3.3.2.3 L’esprit d’obéissance

Chez Conrad par contraste, le trouble face à l’autorité, « paternelle » ou pas, s’étend à tous les personnages, à commencer, évidemment, par le narrateur lui-même.

Il connaît en effet un certain désarroi dès le début, quand le capitaine Kent « sign[s] off for good » (Conrad 1916a, p.214), démissionnant non seulement de son poste, mais aussi de son rôle paternel. Cet abandon laissera le narrateur aussi abattu que lors d’un deuil, explicitement nommé dans l’une de ces pseudo-plaisanteries dont la première partie abonde : « ‘Oh !’ the other exclaimed, nodding mournfully over my sad condition. » (Conrad 1916a, p.214, cité supra).

Il est si abattu qu’il s’abrite immédiatement sous l’autorité bienveillante d’un autre « père », le capitaine Giles, dont les reproches bourrus seuls parviendront à le sortir de sa léthargie et à lui faire prendre le commandement qui l’attend au « Harbour Office ».

Mais précisément : en allant par obéissance quérir son nouveau poste, le narrateur ne se prépare pas vraiment à en assumer la charge, qui demande de l’assurance plus que de la soumission. Si bien qu’au moment même où il compare son statut à celui d’un roi, il régresse vers la piété filiale : « In that community I stood, like a king in his country, in a class all by myself. I mean a hereditary king […]. And like a member of a dynasty, feeling a semi-mystical bond with the dead. » (Conrad 1916a, p.254). Autrement dit, le narrateur glisse vers la position de Burns, aussi soumise, et sur le point d’être aussi troublée par le spectre du « père ». C’est seulement lorsqu’il écartera définitivement cette figure, lorsqu’il cessera de se référer à quelque prédécesseur que ce soit, qu’il vaincra la difficulté et sortira grandi de l’épreuve, c’est-à-dire mûri.

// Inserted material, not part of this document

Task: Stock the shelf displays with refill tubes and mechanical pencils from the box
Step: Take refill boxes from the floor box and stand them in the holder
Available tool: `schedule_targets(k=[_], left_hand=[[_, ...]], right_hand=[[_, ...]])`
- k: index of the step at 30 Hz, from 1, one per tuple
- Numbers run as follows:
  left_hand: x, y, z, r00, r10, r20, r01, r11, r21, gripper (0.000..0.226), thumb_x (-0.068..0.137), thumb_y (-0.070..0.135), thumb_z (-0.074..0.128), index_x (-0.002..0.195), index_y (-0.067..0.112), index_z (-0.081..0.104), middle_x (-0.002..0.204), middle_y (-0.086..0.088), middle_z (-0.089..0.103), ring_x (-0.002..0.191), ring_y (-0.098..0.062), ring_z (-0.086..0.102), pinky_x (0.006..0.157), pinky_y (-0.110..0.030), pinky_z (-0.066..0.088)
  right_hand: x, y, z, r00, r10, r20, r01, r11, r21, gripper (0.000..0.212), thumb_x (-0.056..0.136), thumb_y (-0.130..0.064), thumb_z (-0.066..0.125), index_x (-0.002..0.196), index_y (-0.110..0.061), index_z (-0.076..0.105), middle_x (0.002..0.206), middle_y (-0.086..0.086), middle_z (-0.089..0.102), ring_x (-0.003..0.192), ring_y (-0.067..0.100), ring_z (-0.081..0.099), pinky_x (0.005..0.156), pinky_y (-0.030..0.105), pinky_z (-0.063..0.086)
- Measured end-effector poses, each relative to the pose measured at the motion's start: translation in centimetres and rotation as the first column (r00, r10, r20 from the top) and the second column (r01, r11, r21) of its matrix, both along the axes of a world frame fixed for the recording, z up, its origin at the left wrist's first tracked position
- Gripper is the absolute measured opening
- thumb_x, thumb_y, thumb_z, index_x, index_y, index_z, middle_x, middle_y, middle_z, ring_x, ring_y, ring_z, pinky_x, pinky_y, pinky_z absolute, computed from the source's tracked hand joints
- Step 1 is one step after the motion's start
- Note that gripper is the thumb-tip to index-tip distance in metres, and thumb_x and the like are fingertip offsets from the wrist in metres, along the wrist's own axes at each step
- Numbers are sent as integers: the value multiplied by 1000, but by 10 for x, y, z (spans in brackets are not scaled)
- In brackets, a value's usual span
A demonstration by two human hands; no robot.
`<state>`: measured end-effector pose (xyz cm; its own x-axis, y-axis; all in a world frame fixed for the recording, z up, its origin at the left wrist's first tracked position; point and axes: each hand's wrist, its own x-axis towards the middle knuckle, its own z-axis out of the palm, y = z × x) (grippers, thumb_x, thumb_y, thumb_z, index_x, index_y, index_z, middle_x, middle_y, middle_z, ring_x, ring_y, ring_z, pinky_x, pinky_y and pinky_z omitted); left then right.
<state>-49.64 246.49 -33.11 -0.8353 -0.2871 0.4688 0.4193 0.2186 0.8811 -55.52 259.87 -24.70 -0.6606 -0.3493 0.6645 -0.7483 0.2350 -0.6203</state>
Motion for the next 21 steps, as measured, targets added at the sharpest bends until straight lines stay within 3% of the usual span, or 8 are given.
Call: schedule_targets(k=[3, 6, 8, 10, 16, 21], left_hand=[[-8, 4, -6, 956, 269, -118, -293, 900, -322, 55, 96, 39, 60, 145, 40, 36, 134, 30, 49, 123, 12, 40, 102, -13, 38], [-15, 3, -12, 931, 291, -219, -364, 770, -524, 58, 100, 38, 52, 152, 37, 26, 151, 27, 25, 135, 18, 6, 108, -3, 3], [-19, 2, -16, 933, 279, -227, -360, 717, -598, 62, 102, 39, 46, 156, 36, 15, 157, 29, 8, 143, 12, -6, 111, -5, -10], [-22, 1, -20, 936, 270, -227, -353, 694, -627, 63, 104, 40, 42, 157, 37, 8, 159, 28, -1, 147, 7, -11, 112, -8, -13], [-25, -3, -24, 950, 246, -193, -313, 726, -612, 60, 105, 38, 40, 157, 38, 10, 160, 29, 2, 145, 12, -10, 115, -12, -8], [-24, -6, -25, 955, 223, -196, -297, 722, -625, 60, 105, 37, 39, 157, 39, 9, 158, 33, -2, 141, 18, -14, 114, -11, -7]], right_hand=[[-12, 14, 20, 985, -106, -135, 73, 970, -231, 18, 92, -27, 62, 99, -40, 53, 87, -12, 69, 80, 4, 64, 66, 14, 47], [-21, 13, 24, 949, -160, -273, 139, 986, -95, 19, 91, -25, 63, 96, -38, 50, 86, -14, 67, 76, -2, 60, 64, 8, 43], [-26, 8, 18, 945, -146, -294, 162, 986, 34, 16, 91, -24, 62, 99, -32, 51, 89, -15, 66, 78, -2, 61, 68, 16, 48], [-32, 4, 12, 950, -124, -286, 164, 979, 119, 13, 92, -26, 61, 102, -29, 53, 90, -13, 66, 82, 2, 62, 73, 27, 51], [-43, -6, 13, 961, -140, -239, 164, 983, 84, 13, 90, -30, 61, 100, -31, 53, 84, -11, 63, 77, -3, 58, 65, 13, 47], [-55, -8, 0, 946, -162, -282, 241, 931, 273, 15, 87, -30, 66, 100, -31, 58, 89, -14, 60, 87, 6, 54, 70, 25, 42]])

Faute de cette maturité, le défunt capitaine lui-même n’a semble-t-il jamais réussi à se détacher de cette figure autoritaire qu’est son « awful, mature, white female with rapacious nostrils and a cheaply ill-omened stare in her enormous eyes » (Conrad 1916a, p.251), bien que cette fois il s’agisse plus d’une mère dévorante que d’un père écrasant, plus d’une « sorceress » (Ibid.) que d’un spectre, plus d’une Medea furiosa que d’un Ancêtre dynastique : les « enormous eyes » de la « white female » en effet lui donnent un regard bovin qui évoque cette Médée dont Euripide dit que, « ou bien elle tient les yeux fixés au sol, ou bien elle a le regard torve du taureau » (Quignard 1994, p.176). Quoi qu’il en soit, elle fascine l’ancien capitaine et passe pour Vénus à ses yeux : « les yeux de taureau, les yeux torves, les yeux louches sont le signe aussi bien du furor, de la folie, que du regard enfiévré de Vénus, de l’amor » (Quignard 1994, p.177). La « sorceress » reste ainsi « the last reflection of the world of passion » (Conrad 1916a, p.251) pour le défunt capitaine, et le surnaturel apparent (« ill-omened », « medium », « one of those women who tell fortunes by cards », « sorceress », « sortilege » (Ibid.)) est alors tout aussi emblématique ici qu’il l’était pour Burns et pour le narrateur.